## Your task
Print verbatim the lines of the entries from the one containing "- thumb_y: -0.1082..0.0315" to the last, inclusive, and no others.

[[ Record excerpts, beginning ]]

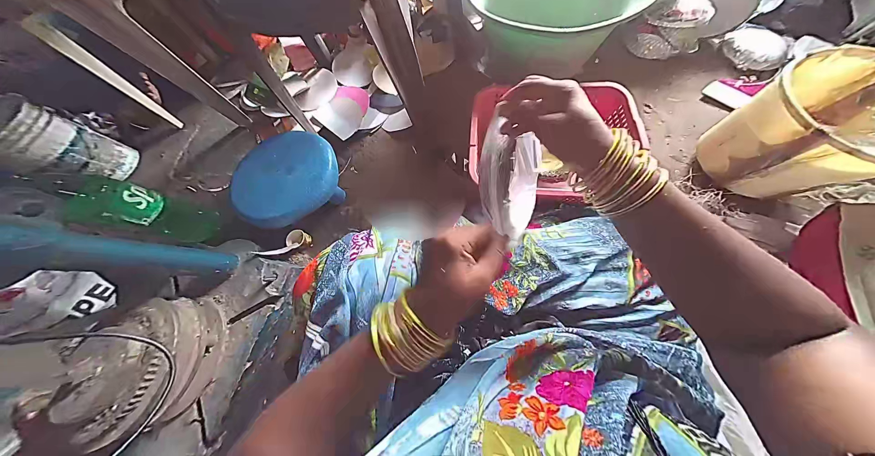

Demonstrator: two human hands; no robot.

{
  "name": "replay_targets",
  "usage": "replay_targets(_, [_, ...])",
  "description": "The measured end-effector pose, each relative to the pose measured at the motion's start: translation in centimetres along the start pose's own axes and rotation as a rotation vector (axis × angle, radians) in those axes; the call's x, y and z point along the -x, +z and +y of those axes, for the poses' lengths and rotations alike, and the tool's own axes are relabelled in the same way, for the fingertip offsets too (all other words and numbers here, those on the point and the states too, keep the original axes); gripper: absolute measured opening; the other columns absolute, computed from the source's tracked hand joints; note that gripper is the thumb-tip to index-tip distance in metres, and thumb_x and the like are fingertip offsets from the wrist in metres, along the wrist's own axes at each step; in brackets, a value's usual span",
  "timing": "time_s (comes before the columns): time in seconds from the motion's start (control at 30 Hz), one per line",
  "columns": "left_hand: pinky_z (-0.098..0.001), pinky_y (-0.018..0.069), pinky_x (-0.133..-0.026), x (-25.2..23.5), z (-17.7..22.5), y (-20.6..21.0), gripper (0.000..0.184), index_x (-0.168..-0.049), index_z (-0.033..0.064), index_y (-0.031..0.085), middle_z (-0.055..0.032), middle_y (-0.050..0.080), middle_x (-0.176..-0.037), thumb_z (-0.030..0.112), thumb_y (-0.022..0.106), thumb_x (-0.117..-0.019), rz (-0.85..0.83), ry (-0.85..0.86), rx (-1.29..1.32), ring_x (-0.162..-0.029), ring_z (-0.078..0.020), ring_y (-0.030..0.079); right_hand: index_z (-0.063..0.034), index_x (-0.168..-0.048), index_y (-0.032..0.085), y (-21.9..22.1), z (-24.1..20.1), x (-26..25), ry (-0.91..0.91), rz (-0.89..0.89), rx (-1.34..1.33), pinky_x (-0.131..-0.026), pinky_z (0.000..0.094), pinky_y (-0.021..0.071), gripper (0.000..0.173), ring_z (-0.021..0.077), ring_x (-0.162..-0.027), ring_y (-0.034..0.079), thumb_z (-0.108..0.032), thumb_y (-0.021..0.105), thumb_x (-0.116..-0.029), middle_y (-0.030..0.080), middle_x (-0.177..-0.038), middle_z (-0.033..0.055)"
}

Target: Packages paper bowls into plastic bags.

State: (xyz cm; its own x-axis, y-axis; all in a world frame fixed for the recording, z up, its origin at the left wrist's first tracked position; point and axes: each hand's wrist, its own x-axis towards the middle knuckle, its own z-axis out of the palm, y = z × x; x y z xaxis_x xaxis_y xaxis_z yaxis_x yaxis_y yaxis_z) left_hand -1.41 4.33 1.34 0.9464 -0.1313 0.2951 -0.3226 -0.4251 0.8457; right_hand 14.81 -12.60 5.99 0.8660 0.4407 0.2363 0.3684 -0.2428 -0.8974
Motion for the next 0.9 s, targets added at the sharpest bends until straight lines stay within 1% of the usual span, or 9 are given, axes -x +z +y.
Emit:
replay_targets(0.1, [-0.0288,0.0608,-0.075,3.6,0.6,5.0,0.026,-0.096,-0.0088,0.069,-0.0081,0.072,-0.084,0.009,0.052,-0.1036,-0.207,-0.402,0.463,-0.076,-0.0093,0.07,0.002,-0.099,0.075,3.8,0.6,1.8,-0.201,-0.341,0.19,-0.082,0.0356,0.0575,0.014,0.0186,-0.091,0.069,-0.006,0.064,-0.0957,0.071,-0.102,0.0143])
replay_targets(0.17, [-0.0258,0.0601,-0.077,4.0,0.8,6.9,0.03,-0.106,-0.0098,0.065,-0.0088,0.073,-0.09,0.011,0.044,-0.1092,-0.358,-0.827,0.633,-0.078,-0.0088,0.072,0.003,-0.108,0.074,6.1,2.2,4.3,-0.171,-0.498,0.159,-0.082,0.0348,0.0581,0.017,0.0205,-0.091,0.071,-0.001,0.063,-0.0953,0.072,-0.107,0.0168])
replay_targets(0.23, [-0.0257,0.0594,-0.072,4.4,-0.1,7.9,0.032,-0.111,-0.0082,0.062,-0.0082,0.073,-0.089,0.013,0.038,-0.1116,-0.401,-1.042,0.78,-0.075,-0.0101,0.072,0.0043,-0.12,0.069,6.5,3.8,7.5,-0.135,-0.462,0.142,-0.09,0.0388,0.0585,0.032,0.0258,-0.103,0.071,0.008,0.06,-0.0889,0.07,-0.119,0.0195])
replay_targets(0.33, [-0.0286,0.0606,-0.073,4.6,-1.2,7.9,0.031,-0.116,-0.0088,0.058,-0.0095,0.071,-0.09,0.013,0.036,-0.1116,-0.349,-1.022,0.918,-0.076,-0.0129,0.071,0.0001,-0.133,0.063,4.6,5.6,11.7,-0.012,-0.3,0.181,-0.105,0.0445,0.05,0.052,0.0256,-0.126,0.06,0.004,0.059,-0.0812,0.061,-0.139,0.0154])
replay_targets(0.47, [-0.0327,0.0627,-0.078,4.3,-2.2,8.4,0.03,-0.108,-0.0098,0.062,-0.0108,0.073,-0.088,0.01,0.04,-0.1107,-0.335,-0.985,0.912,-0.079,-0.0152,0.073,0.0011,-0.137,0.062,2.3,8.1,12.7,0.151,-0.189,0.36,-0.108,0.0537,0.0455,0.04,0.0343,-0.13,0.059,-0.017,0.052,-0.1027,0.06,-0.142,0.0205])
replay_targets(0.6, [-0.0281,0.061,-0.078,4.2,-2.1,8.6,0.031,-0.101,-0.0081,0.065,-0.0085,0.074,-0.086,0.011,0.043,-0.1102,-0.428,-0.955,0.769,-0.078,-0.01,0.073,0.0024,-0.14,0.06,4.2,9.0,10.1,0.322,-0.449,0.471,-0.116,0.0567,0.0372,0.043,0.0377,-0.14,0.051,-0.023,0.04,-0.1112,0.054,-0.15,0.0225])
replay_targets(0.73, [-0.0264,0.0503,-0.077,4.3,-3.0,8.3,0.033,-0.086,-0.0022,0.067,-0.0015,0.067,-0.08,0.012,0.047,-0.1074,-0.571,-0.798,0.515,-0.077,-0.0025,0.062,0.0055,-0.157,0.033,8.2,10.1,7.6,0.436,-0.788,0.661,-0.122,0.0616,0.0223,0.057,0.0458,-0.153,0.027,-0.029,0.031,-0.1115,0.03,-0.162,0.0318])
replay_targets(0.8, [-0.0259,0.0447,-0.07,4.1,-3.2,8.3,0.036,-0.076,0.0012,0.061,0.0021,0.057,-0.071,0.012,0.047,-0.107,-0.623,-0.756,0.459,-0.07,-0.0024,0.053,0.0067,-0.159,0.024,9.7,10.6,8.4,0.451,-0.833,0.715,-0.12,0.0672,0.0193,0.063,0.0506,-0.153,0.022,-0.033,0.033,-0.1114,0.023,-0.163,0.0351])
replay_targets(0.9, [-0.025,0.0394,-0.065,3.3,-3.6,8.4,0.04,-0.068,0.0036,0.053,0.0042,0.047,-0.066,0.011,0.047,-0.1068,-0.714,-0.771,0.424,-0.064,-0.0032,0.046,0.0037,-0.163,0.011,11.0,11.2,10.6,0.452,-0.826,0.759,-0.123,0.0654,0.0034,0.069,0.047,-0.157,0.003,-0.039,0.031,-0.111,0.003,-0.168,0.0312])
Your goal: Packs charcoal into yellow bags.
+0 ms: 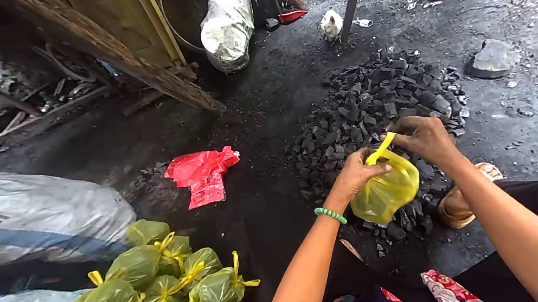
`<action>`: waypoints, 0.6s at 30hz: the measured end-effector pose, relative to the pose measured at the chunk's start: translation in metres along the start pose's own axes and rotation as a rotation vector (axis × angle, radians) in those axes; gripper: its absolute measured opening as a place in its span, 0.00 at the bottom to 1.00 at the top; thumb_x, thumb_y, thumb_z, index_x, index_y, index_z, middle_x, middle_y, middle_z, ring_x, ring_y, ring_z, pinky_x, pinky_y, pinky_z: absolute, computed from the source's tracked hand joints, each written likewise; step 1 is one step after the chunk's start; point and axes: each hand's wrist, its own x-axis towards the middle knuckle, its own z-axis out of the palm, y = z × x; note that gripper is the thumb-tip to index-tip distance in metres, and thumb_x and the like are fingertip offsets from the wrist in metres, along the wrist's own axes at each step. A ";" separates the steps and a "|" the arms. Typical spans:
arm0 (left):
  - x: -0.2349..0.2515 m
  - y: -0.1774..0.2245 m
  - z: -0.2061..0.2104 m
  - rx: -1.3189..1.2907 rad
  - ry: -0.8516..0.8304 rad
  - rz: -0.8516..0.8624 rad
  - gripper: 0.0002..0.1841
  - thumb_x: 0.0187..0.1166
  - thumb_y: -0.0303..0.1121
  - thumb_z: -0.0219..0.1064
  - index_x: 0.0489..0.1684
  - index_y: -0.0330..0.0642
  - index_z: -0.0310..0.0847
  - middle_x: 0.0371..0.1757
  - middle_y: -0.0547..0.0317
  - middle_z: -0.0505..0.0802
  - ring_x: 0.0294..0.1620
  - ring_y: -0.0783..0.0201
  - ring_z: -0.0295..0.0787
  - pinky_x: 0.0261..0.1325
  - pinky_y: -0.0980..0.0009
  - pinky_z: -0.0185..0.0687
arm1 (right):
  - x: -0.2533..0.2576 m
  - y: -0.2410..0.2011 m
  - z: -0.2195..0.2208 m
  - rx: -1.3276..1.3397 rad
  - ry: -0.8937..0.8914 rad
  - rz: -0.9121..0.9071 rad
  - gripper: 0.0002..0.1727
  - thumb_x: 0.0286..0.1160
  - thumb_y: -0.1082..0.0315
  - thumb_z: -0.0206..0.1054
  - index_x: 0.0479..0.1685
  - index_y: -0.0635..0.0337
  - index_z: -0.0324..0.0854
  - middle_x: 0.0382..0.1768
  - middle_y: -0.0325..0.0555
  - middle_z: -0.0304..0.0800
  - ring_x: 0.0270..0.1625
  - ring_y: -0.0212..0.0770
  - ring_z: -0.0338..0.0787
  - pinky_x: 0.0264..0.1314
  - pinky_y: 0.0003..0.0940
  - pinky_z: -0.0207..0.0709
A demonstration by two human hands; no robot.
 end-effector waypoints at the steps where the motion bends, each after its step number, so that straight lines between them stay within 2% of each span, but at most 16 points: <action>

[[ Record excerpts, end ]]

## The completed task
  - thumb_y: -0.1082..0.0315
  - thumb_z: -0.0206..0.1054
  - index_x: 0.0479..0.1685
  - index_y: -0.0635..0.0337
  - index_z: -0.0324..0.0854
  - middle_x: 0.0382..0.1768
  - middle_y: -0.0325..0.0555
  - middle_z: -0.0304..0.0800
  - ring_x: 0.0270..0.1625
  - ring_y: -0.0212..0.0770
  - ring_z: -0.0338..0.0787
  - pinky_x: 0.0264..0.1314
  - pinky_y: 0.0003..0.0940
  - pinky_z: -0.0207..0.0709
A demonstration by two human hands; no robot.
 end-effector waypoints at the steps where the motion bends, each after its step number, so that straight lines between them stay within 2% of each span, but at most 16 points: <action>

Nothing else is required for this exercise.